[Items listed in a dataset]
◆ ◆ ◆
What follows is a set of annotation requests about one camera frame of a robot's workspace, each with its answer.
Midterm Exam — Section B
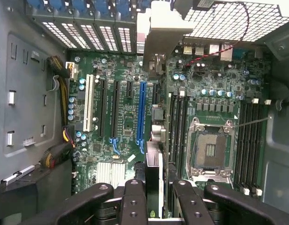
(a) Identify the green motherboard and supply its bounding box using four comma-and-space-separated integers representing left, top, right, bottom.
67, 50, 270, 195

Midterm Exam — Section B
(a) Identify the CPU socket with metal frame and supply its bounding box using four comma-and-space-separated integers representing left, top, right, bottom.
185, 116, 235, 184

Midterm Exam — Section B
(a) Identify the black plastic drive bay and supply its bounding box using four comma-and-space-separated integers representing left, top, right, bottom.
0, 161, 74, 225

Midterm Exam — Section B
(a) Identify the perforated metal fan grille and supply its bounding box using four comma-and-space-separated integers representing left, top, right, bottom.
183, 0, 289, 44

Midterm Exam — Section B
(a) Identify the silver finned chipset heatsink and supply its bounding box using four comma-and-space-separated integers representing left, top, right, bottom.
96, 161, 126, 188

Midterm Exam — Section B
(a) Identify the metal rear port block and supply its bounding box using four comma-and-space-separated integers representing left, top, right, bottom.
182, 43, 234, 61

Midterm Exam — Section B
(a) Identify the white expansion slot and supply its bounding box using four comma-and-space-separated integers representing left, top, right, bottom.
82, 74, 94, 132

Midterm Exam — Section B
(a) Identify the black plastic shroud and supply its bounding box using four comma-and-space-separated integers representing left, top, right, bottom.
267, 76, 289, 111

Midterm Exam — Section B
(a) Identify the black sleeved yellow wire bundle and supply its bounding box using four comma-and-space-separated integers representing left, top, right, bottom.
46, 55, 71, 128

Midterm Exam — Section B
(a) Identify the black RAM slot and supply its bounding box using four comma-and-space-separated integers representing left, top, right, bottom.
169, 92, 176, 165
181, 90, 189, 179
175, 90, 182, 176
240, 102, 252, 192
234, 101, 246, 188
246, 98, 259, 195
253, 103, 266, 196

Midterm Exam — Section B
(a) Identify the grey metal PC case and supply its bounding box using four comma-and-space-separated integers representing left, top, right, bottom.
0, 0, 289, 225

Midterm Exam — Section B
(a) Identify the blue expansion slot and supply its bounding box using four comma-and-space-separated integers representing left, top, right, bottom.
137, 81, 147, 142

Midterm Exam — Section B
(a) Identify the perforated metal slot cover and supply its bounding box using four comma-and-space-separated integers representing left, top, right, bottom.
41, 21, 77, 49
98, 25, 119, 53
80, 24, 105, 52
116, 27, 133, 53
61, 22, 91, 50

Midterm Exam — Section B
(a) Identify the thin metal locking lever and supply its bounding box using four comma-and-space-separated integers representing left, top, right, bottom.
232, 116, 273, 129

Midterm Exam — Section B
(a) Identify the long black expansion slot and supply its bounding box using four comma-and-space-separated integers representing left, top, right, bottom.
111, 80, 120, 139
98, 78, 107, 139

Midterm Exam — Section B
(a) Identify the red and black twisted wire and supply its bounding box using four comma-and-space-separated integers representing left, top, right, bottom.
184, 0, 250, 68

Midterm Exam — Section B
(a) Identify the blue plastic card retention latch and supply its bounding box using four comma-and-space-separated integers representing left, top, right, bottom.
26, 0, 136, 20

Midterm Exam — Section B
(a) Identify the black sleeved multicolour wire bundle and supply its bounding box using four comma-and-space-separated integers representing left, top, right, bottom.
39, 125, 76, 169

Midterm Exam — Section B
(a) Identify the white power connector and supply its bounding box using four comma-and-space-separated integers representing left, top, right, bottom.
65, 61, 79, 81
◆ ◆ ◆
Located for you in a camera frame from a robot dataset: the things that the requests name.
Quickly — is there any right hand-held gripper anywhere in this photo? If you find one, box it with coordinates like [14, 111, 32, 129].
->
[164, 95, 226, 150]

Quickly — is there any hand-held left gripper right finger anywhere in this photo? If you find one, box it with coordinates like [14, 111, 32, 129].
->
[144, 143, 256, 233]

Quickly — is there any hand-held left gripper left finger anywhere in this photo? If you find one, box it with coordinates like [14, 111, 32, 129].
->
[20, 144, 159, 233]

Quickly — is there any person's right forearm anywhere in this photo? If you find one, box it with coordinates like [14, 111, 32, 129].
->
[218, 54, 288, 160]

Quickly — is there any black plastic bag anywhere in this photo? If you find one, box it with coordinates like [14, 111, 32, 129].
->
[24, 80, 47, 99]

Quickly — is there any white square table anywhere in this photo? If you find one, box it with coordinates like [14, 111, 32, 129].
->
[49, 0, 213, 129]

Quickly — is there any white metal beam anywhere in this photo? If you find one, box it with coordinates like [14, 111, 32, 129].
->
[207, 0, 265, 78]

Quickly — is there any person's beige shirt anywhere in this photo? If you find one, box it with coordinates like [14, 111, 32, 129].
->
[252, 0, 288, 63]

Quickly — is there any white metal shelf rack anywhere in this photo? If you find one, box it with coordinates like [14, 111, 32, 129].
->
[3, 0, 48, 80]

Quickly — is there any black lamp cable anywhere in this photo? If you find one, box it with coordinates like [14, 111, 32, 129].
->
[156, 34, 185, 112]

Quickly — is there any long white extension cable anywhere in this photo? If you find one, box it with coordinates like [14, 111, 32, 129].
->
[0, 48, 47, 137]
◆ ◆ ◆
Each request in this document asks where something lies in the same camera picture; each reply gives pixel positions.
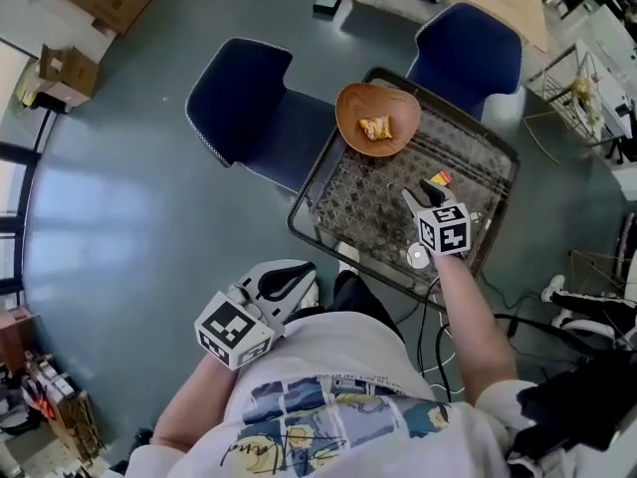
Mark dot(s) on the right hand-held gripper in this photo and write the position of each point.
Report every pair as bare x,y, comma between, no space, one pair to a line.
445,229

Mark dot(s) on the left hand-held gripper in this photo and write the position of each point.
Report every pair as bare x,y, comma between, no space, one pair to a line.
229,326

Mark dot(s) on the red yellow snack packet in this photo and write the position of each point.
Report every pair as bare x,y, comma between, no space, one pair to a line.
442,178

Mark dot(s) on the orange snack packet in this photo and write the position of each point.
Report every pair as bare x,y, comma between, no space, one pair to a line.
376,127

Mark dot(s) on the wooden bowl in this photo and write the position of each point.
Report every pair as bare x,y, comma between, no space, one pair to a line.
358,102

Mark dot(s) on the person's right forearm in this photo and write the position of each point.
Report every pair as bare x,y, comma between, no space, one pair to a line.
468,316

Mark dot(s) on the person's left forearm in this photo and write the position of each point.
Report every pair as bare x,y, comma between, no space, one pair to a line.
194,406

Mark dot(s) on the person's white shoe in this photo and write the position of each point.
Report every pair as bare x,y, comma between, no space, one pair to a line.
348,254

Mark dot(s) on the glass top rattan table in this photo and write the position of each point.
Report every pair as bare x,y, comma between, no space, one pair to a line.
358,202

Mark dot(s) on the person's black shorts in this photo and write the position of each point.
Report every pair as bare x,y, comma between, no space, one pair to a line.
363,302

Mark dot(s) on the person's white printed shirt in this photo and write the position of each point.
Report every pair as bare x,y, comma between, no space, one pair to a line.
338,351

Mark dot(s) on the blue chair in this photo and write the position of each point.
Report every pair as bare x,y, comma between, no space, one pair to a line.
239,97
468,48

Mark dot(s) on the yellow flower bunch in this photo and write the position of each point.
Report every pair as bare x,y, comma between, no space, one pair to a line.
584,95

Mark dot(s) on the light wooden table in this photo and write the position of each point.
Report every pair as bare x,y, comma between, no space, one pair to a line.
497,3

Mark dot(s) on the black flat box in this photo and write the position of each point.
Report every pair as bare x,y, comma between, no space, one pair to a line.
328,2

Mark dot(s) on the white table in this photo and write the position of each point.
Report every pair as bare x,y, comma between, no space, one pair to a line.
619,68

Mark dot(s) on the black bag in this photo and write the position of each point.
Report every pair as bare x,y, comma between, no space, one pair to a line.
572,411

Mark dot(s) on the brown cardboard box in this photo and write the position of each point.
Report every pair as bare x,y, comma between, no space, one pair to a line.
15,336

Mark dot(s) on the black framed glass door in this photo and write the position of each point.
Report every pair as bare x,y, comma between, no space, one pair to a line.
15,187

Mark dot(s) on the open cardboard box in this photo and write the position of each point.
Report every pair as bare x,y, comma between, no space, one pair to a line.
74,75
◆ ◆ ◆
▸ EXERCISE PROMPT
Report back every line of the entries in which "finger" occurs.

▸ RESULT OF THIS EXERCISE
Quickly — is there any hand-held left gripper right finger anywhere in this photo? If you find one, box it with coordinates like [14, 111, 32, 129].
Quickly — is there any hand-held left gripper left finger anywhere in this photo? If you find one, box it with coordinates like [14, 111, 32, 129].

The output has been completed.